Ecco dunque l’autodeterminazione che diventa legge. Il tutto sulla pelle delle donne, dei bambini, degli uomini e della stessa società, sulla soglia del collasso demografico. Ma, attenzione, viene presentato come un “progresso”.

Sull’autodeterminazione si è espressa l’altro giorno anche Monica Cirinnà, dalle colonne di La Repubblica, rimproverando le femministe che si dicono contrarie all’utero in affitto: ma come, afferma la senatrice, quando si trattava di intraprendere la battaglia sull’aborto avete gridato al mondo «L’utero è mio e lo gestisco io», e ora non concordate con le donne che “decidono” di affittare una parte del proprio corpo?
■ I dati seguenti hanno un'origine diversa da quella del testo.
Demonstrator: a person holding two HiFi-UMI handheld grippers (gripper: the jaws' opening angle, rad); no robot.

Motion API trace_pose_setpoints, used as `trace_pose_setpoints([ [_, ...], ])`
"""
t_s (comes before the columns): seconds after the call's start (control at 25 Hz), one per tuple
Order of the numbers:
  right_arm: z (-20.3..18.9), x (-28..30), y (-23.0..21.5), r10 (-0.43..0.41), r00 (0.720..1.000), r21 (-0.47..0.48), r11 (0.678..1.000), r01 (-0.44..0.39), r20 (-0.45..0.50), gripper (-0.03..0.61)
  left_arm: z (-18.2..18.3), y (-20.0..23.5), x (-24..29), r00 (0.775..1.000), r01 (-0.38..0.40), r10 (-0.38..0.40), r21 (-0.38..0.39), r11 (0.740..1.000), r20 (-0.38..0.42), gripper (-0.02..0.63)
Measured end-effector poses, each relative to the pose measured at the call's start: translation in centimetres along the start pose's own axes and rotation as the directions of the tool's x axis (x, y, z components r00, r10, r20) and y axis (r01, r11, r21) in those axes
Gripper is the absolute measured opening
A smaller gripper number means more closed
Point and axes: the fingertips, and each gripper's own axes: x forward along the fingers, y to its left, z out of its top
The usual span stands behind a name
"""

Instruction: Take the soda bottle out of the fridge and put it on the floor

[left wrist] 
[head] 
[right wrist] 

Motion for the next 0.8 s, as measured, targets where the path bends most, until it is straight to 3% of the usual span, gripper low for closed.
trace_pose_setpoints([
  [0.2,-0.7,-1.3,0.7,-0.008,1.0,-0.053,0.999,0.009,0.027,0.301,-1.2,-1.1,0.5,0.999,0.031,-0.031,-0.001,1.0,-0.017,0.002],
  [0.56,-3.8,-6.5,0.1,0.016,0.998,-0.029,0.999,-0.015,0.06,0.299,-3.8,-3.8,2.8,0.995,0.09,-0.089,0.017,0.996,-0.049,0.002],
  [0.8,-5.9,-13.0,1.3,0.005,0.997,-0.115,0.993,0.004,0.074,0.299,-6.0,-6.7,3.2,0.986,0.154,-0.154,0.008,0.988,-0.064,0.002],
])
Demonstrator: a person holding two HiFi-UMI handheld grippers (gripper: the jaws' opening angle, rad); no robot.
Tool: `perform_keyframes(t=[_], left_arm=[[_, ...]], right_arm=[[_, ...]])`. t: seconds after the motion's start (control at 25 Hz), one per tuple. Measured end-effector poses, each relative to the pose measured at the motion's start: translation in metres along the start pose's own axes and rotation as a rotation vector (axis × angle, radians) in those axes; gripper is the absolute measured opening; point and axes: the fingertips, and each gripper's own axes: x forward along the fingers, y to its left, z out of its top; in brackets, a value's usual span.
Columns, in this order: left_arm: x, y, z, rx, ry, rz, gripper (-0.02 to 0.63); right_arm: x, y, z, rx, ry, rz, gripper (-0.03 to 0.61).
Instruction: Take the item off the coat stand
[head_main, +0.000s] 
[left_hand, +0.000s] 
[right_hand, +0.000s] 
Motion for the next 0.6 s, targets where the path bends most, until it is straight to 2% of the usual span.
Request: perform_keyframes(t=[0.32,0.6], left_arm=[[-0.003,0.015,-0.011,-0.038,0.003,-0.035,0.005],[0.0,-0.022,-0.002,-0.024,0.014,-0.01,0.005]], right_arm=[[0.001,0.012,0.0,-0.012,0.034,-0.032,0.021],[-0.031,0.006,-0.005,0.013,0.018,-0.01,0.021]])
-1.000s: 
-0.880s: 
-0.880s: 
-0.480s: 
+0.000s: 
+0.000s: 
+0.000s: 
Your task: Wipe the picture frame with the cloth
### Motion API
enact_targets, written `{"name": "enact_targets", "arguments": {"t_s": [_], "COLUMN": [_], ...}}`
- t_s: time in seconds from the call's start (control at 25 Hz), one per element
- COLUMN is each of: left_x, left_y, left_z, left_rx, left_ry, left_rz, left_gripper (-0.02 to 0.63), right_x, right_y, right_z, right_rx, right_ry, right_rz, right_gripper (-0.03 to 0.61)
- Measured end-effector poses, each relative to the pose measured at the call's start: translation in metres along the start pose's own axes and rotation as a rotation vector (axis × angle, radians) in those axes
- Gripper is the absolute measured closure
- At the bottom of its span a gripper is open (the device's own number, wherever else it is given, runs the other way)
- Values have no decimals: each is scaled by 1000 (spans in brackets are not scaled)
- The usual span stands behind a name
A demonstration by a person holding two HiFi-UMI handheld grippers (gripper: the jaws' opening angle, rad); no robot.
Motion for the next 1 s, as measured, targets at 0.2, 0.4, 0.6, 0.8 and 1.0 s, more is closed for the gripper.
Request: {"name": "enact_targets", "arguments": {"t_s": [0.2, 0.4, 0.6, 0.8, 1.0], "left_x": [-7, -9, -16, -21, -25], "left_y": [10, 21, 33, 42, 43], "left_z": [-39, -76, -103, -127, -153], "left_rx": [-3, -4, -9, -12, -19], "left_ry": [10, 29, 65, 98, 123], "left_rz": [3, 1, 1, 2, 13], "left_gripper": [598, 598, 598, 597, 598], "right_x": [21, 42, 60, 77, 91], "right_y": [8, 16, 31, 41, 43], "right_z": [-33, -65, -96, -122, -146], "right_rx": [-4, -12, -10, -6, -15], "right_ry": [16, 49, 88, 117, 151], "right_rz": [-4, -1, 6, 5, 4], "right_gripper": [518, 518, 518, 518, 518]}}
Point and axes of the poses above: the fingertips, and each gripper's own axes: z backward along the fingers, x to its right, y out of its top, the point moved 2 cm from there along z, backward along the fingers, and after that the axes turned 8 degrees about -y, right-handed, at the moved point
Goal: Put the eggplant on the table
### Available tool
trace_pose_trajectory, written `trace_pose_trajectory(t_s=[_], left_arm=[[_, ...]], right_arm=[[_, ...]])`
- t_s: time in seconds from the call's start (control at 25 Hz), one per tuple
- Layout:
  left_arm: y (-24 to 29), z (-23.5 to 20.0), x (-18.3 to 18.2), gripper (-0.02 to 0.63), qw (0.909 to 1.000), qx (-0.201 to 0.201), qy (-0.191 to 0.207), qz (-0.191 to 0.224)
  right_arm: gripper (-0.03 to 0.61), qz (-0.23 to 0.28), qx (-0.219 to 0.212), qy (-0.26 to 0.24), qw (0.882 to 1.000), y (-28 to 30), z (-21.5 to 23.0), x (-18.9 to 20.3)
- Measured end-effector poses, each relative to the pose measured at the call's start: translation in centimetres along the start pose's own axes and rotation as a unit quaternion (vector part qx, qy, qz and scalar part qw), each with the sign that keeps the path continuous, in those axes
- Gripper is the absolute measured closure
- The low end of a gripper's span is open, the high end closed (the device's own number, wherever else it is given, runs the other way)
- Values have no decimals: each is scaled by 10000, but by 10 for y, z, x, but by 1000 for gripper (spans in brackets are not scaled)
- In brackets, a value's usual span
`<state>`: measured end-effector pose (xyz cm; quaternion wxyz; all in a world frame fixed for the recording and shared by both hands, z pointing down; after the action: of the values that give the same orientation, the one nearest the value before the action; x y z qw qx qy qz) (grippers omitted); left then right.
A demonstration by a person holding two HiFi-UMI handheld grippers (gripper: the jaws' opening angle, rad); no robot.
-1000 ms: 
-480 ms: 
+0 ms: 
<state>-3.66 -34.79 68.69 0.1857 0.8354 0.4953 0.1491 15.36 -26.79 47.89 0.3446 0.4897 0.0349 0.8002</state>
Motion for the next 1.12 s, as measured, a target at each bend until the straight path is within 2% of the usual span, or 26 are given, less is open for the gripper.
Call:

Il ragionamento fila, se non fosse sbagliato alla radice. Se si osservano le cose con obiettività, infatti, emerge chiaramente la fallacia del ragionamento delle femministe: è vero, l’utero sarà anche “fisicamente” della donna, ma risponde a leggi indipendenti dalla volontà (forse si può decidere quale giorno e a che ora avere il ciclo? Forse si può rimanere incinte a comando?) e ha bisogno di un uomo per espletare appieno la sua funzione (l’utero è della coppia, si potrebbe dire...). Dunque, autodeterminazione de che?